Sou capaz de contar nos dedos as vezes em que chorei. É uma dificuldade que tenho. Mas perdi o sono desde o acidente. Não tenho dormido bem. Já sou magro e emagreci uns três quilos nesse período. Mas, a partir dessa vitória sobre o Coritiba, e vendo agora que o Ricardo já ri e tenta até falar palavrão (risos), acho que tudo vai começar a se acalmar. Ricardo está com aparência boa. A cabeça nem está raspada. Está apenas enfaixada. No início, foi tudo muito difícil porque eu tinha de resolver as coisas para ontem e com a obrigação de manter o time na boa posição que já ocupava.
Em algum momento ficou pessimista com o quadro do Ricardo?
Não. Durante esse tempo inteiro vi os médicos surpresos. A evolução dele foi constante. Susto mesmo foi quando eu estava na cabine assistindo ao jogo com o Flamengo e o massagista chegou, nervoso, pedindo que eu fosse correndo para o campo. Senti que era algo sério, mas quando cheguei lá embaixo, o Ricardo já não estava no banco.
Como começou a amizade de vocês?
Jogamos no Fluminense na década de 80. Ele estava subindo dos juniores, foi fazer um treino nos profissionais e não desceu mais. A amizade foi firmada na seleção brasileira, durante as eliminatórias da Copa de 90. Hoje, nossos filhos são amigos e sempre viajamos juntos, de férias. Chamo o Ricardo por seu apelido, Francês, pois é ele quem escolhe sempre o vinho do jantar. Não vou me atrever, né (risos)? Olha, eu sou católico e rezo todos os dias... Peço ainda mais pela saúde dele.
Depois que pendurou a chuteira, você teve outra experiência como treinador ou somente como auxiliar?

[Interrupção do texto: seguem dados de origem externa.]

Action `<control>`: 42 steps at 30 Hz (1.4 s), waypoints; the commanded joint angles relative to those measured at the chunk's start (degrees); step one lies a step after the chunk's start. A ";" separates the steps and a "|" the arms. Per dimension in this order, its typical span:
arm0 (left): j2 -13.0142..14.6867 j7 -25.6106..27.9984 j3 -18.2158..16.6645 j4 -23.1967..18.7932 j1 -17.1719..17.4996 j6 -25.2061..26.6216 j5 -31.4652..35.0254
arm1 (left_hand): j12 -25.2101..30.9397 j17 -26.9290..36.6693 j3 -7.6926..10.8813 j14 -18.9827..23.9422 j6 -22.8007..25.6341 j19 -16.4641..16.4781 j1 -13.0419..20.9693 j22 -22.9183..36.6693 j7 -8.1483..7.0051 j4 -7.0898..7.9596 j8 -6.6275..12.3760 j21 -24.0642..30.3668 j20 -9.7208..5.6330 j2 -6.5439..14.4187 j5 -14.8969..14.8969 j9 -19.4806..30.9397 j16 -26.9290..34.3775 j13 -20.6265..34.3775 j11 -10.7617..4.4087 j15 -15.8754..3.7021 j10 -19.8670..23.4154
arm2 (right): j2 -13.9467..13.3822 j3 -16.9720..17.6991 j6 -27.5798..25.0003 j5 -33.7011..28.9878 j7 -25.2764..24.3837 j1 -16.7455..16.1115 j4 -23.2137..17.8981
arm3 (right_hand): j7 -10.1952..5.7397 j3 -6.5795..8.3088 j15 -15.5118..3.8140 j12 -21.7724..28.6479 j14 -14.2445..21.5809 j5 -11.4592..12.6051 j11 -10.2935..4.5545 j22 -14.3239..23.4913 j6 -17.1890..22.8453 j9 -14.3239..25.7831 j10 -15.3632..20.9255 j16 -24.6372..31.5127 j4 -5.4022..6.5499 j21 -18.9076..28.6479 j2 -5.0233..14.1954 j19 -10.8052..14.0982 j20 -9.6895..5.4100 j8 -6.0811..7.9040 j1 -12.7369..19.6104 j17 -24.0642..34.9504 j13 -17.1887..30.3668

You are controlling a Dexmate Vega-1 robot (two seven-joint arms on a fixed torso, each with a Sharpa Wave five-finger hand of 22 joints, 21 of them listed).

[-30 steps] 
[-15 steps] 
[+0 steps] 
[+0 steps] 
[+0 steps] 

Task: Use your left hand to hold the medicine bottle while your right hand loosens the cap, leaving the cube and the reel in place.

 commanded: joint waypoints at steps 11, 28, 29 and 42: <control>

Em 2002, estávamos juntos no Juventude e ele foi para a seleção olímpica. Então, assumi o Juventude durante uns cinco meses.
Você lamentou recentemente a escassez de treinadores negros no futebol brasileiro. Já foi vítima de racismo?
Não, nunca. Mas acho que essa coincidência merece um estudo. São raros os técnicos negros... É uma coincidência muito estranha no universo de técnicos de futebol.
Em que condição você pretende devolver o Vasco ao Ricardo Gomes? Acha impossível ele voltar este ano?
Não dá para saber se ele terá condição de voltar este ano. Espero que sim. Se não, meu desejo é entregar-lhe o Vasco campeão brasileiro.
A torcida confia em você?
A torcida me olha ainda com desconfiança. E eu acho normal, pois o trabalho que vinha sendo feito pelo Ricardo era muito bom, e, agora, querem ver aonde posso chegar. Minha relação com o torcedor vai depender do que vou conseguir mostrar.
Está certo de que vai conseguir?
Estou. Vou mostrar que tenho condição. Como desde o início faço parte desse trabalho, sei o caminho que devo seguir. Aprendi muito com o Ricardo e posso dar continuidade a tudo que ele iniciou.